*What is being asked*
The entries are given below. Output each one unchanged.

Saved entries
Start of Block

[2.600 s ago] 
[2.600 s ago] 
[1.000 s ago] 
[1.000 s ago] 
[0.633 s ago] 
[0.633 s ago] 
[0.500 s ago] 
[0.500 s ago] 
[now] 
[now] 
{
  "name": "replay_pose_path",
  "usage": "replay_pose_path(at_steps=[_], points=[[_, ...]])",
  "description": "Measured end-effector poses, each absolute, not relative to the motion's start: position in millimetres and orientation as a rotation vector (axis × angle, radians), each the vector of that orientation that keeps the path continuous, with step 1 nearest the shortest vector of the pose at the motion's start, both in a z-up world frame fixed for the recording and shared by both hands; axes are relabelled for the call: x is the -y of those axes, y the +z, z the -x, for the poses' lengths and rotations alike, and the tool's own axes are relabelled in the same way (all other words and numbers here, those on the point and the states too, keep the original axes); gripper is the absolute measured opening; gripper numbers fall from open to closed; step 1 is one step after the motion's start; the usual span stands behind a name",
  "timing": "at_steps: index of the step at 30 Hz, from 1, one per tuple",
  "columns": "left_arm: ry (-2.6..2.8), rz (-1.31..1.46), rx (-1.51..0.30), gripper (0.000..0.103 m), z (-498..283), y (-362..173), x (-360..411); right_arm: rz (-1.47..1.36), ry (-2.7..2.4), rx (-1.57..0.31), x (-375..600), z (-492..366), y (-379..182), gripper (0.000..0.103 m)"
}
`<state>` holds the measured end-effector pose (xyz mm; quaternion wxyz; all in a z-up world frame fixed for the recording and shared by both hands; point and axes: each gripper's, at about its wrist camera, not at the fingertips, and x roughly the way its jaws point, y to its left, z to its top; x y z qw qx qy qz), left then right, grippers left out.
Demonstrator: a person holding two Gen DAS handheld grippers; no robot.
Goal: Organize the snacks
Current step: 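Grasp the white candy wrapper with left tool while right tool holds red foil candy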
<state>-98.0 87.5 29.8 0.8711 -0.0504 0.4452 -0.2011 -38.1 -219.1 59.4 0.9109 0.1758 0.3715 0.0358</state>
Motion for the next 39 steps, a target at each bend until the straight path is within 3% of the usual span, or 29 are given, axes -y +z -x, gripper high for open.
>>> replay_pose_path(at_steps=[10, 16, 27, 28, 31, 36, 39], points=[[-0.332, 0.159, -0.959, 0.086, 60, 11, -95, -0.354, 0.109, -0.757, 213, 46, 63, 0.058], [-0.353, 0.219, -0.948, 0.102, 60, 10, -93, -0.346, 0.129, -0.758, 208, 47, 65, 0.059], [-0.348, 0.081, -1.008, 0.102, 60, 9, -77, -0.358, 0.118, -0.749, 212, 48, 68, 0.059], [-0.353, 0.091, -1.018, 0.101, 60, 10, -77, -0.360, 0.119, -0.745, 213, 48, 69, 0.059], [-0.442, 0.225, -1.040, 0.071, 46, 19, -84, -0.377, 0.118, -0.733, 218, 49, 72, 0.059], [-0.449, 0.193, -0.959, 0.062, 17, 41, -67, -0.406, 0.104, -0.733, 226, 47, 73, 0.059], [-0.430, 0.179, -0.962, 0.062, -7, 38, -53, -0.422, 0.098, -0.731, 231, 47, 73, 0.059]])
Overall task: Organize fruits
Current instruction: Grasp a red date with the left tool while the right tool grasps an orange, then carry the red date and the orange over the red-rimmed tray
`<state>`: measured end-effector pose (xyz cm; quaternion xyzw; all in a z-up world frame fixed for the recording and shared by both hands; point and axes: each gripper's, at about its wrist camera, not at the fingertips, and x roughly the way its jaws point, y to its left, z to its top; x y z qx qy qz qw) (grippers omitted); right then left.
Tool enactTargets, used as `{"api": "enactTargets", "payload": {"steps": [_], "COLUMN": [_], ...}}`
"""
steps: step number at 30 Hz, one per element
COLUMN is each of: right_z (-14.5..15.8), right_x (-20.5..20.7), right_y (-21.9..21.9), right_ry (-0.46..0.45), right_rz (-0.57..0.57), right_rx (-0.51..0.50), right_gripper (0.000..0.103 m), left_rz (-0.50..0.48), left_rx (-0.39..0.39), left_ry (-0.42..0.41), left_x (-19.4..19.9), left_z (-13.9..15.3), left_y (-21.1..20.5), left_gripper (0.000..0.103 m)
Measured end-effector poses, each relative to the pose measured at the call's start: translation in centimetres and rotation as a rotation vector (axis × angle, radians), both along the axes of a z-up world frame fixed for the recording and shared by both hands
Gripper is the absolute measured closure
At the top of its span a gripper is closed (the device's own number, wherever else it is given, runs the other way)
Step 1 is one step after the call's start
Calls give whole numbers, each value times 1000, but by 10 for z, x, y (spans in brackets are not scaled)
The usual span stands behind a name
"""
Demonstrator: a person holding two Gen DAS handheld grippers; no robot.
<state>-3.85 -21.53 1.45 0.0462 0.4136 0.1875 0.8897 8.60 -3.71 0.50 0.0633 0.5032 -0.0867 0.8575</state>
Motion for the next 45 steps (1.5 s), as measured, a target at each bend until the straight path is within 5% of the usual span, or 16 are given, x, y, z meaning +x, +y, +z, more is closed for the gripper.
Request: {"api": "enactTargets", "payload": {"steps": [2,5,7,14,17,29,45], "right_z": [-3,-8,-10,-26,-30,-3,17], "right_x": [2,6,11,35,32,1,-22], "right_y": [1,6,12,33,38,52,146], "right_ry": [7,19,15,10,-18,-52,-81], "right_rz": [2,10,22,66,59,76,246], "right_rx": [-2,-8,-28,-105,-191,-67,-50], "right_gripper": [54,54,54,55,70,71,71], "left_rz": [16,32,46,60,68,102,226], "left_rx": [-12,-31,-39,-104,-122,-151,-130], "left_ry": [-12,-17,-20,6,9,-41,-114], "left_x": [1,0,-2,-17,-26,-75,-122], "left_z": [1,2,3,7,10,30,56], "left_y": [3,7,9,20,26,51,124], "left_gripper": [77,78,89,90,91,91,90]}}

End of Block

*Output*
[2.600 s ago] 
[2.600 s ago] 
[1.000 s ago] 
[1.000 s ago] 
[0.633 s ago] 
[0.633 s ago] 
[0.500 s ago] 
[0.500 s ago] 
[now] 
[now] 
{
  "name": "replay_pose_path",
  "usage": "replay_pose_path(at_steps=[_], points=[[_, ...]])",
  "description": "Measured end-effector poses, each absolute, not relative to the motion's start: position in millimetres and orientation as a rotation vector (axis × angle, radians), each the vector of that orientation that keeps the path continuous, with step 1 nearest the shortest vector of the pose at the motion's start, both in a z-up world frame fixed for the recording and shared by both hands; axes are relabelled for the call: x is the -y of those axes, y the +z, z the -x, for the poses' lengths and rotations alike, and the tool's own axes are relabelled in the same way (all other words and numbers here, those on the point and the states too, keep the original axes); gripper is the absolute measured opening; gripper numbers fall from open to closed; step 1 is one step after the motion's start; the usual span stands behind a name",
  "timing": "at_steps: index of the step at 30 Hz, from 1, one per tuple",
  "columns": "left_arm: ry (-2.6..2.8), rz (-1.31..1.46), rx (-1.51..0.30), gripper (0.000..0.103 m), z (-498..283), y (-362..173), x (-360..411); right_arm: rz (-1.47..1.36), ry (-2.7..2.4), rx (-1.57..0.31), x (-375..600), z (-492..366), y (-379..182), gripper (0.000..0.103 m)"
}
`<state>` holds the measured end-effector pose (xyz mm; quaternion wxyz; all in a z-up world frame fixed for the recording and shared by both hands; point and axes: each gripper's, at about its wrist camera, not at the fingertips, and x roughly the way its jaws point, y to its left, z to its top; x y z qw qx qy qz), left then right, grippers left out.
Demonstrator: a person holding two Gen DAS handheld grippers; no robot.
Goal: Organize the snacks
Current step: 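Grasp the white candy wrapper with left tool while right tool holds red foil candy
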<state>-98.0 87.5 29.8 0.8711 -0.0504 0.4452 -0.2011 -38.1 -219.1 59.4 0.9109 0.1758 0.3715 0.0358</state>
Motion for the next 39 steps, a target at each bend until the straight path is within 3% of the usual span, or 29 are given, axes -y +z -x, gripper high for open.
>>> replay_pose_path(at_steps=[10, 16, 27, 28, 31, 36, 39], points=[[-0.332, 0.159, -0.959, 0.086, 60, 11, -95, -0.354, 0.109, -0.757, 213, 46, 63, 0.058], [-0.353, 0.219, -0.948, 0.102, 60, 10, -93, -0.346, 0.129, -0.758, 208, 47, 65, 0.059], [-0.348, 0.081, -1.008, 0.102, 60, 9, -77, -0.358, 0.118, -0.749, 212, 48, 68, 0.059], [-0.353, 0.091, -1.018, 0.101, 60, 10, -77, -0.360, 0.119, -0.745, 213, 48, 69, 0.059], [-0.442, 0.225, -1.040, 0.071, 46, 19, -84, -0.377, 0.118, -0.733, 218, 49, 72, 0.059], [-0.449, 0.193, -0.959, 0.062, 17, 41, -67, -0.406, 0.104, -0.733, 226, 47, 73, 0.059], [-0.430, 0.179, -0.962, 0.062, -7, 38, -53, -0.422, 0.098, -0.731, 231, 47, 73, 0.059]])
Overall task: Organize fruits
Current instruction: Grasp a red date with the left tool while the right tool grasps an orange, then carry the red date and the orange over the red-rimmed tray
`<state>`: measured end-effector pose (xyz cm; quaternion xyzw; all in a z-up world frame fixed for the recording and shared by both hands; point and axes: each gripper's, at about its wrist camera, not at the fingertips, and x roughly the way its jaws point, y to its left, z to its top; x y z qx qy qz qw) (grippers omitted); right then left.
Tool enactTargets, used as `{"api": "enactTargets", "payload": {"steps": [_], "COLUMN": [_], ...}}`
"""
steps: step number at 30 Hz, one per element
COLUMN is each of: right_z (-14.5..15.8), right_x (-20.5..20.7), right_y (-21.9..21.9), right_ry (-0.46..0.45), right_rz (-0.57..0.57), right_rx (-0.51..0.50), right_gripper (0.000..0.103 m), left_rz (-0.50..0.48), left_rx (-0.39..0.39), left_ry (-0.42..0.41), left_x (-19.4..19.9), left_z (-13.9..15.3), left_y (-21.1..20.5), left_gripper (0.000..0.103 m)
Measured end-effector poses, each relative to the pose measured at the call's start: translation in centimetres and rotation as a rotation vector (axis × angle, radians), both along the axes of a z-up world frame fixed for the recording and shared by both hands
Gripper is the absolute measured closure
At the top of its span a gripper is closed (the device's own number, wherever else it is given, runs the other way)
Step 1 is one step after the call's start
Calls give whole numbers, each value times 1000, but by 10 for z, x, y (spans in brackets are not scaled)
The usual span stands behind a name
"""
Demonstrator: a person holding two Gen DAS handheld grippers; no robot.
<state>-3.85 -21.53 1.45 0.0462 0.4136 0.1875 0.8897 8.60 -3.71 0.50 0.0633 0.5032 -0.0867 0.8575</state>
Motion for the next 45 steps (1.5 s), as measured, a target at each bend until the straight path is within 5% of the usual span, or 16 are given, x, y, z meaning +x, +y, +z, more is closed for the gripper.
Request: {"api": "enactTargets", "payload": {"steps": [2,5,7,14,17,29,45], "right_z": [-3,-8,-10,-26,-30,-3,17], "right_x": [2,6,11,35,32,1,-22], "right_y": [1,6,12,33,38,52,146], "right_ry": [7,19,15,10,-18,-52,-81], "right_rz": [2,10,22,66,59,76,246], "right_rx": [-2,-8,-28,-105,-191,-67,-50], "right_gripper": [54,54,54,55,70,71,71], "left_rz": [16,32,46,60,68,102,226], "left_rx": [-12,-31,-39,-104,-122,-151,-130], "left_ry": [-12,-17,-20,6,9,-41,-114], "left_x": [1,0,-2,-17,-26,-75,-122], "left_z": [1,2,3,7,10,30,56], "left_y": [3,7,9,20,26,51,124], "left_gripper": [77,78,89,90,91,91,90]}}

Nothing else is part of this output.